Hausses des loyers des baux commerciaux :
pas d’étalement pour les baux de 9 ans déplafonnés prolongés au-delà de 12 ans
Le rappel ferme de la Cour de cassation : l’étalement de la hausse de loyer ne concerne que les baux dont la durée contractuelle dépasse 9 ans.
I. L’étalement du loyer : un dispositif strictement encadré
La loi Pinel (du 18 juin 2014) limite à 10 % par an l’augmentation du loyer lorsqu’il est déplafonné, mais uniquement dans deux situations :
- en cas de modification notable des 4 premiers éléments déterminant la valeur locative
- lorsque la durée contractuelle du bail dépasse 9 ans.
II. Pas d’étalement pour un bail de 9 ans prolongé tacitement au-delà de 12 ans
Dans l’arrêt du 16 octobre 2025 (Cass. 3e civ., n° 23-23.834), la Cour précise que l’étalement ne s’applique pas lorsque :
- le bail initialement conclu pour 9 ans a été prolongé tacitement,
- et que cette prolongation a porté sa durée au-delà de 12 ans.
Deux hypothèses doivent être distinguées :
- Durée contractuelle > 9 ans → déplafonnement + étalement.
- Bail de 9 ans prolongé tacitement > 12 ans → déplafonnement sans étalement.
III. Une distinction contestée entre durée contractuelle et tacite prolongation
Cette différence de traitement repose davantage sur la forme (avenant de prorogation signé ou non) que sur le fond du droit (d’un accord contractuel exprès ou tacite).
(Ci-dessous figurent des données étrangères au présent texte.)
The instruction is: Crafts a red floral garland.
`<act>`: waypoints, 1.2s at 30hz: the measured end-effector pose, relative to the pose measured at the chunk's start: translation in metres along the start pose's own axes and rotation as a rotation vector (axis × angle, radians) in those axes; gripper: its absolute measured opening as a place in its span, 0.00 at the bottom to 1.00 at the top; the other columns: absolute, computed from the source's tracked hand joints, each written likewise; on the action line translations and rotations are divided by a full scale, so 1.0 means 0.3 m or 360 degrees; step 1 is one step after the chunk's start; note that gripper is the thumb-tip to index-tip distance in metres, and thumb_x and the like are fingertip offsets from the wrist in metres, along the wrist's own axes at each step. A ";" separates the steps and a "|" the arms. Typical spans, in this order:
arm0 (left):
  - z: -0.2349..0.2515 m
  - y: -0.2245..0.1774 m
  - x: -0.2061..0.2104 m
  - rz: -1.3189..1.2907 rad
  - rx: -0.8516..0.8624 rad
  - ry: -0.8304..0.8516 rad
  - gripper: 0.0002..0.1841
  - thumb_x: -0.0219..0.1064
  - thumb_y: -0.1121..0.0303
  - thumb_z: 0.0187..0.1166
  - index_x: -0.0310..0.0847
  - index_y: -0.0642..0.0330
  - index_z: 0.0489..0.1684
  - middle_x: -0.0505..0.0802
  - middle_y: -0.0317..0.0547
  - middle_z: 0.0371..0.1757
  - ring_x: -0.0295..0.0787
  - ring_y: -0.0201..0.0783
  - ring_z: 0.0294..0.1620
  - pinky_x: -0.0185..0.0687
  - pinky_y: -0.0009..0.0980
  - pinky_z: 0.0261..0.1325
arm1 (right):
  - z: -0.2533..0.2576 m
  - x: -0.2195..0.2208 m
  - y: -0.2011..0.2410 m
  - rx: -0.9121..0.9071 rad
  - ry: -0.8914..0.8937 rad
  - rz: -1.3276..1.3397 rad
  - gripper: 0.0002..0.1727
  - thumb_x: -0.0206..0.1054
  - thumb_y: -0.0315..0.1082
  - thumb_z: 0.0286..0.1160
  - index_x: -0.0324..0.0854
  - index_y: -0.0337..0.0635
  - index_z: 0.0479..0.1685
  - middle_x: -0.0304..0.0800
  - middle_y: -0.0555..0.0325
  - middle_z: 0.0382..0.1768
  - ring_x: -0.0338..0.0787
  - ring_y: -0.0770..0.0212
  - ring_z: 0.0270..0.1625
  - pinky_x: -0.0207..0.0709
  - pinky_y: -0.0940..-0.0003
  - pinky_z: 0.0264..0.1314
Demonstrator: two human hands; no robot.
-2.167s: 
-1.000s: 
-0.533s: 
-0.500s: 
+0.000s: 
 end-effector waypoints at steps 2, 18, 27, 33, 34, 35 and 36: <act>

Deux locataires dans des situations quasi identiques peuvent se voir appliquer des règles opposées, (l’un ayant conclu un bail d’une durée contractuelle de 12 ans, et l’autre ayant laissé le bail se poursuivre par tacite reconduction, 12 ans et un jour par exemple).
L’étalement des hausses de loyers est un outil protecteur, mais son application demeure limitée. Il ne concerne pas les baux de 9 ans poursuivis tacitement au-delà de 12 ans. Seules les durées contractuelles supérieures à 9 ans permettent de bénéficier du lissage. Une clarification législative apparaît souhaitable pour harmoniser des situations proches mais traitées différemment.